__What the exercise asks__: Take the data from its first line. Print each line exactly until the line containing "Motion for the" has been printed too.

━━━━━━━━━━━━━━━━━━━━━━━━━━━━━━

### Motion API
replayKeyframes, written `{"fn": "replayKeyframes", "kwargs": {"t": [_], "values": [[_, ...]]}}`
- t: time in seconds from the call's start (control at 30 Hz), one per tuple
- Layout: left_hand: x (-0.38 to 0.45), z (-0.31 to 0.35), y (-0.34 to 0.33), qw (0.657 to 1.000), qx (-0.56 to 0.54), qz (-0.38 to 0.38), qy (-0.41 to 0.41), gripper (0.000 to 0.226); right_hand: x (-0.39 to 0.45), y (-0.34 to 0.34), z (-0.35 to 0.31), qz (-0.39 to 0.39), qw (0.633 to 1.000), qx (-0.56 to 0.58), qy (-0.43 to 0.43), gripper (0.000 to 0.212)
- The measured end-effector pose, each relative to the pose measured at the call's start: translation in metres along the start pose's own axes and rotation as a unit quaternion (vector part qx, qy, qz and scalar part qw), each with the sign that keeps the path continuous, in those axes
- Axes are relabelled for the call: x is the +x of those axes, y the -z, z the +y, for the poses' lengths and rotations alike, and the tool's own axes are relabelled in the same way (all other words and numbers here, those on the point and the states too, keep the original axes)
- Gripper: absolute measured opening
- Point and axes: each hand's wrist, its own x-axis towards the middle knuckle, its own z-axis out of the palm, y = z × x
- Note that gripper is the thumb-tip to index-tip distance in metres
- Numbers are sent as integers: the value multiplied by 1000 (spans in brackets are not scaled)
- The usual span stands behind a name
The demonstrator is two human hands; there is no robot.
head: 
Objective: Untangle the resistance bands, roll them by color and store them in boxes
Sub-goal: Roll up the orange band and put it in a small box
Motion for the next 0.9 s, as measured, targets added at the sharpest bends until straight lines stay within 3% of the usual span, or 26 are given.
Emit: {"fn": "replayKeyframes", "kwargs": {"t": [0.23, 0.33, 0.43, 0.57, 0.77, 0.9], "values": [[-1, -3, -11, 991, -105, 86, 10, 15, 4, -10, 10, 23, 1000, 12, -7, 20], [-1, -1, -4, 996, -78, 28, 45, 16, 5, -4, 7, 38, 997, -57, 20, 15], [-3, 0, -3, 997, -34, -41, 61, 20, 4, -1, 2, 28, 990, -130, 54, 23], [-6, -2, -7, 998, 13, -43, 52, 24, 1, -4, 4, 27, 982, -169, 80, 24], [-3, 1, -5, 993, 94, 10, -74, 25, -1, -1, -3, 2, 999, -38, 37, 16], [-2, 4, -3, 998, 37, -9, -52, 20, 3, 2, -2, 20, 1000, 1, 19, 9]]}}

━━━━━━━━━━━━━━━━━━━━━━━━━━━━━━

__Exercise result__:
### Motion API
replayKeyframes, written `{"fn": "replayKeyframes", "kwargs": {"t": [_], "values": [[_, ...]]}}`
- t: time in seconds from the call's start (control at 30 Hz), one per tuple
- Layout: left_hand: x (-0.38 to 0.45), z (-0.31 to 0.35), y (-0.34 to 0.33), qw (0.657 to 1.000), qx (-0.56 to 0.54), qz (-0.38 to 0.38), qy (-0.41 to 0.41), gripper (0.000 to 0.226); right_hand: x (-0.39 to 0.45), y (-0.34 to 0.34), z (-0.35 to 0.31), qz (-0.39 to 0.39), qw (0.633 to 1.000), qx (-0.56 to 0.58), qy (-0.43 to 0.43), gripper (0.000 to 0.212)
- The measured end-effector pose, each relative to the pose measured at the call's start: translation in metres along the start pose's own axes and rotation as a unit quaternion (vector part qx, qy, qz and scalar part qw), each with the sign that keeps the path continuous, in those axes
- Axes are relabelled for the call: x is the +x of those axes, y the -z, z the +y, for the poses' lengths and rotations alike, and the tool's own axes are relabelled in the same way (all other words and numbers here, those on the point and the states too, keep the original axes)
- Gripper: absolute measured opening
- Point and axes: each hand's wrist, its own x-axis towards the middle knuckle, its own z-axis out of the palm, y = z × x
- Note that gripper is the thumb-tip to index-tip distance in metres
- Numbers are sent as integers: the value multiplied by 1000 (spans in brackets are not scaled)
- The usual span stands behind a name
The demonstrator is two human hands; there is no robot.
head: 
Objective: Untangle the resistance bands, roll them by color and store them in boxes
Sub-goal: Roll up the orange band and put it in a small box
Motion for the next 0.9 s, as measured, targets added at the sharpest bends until straight lines stay within 3% of the usual span, or 26 are given.

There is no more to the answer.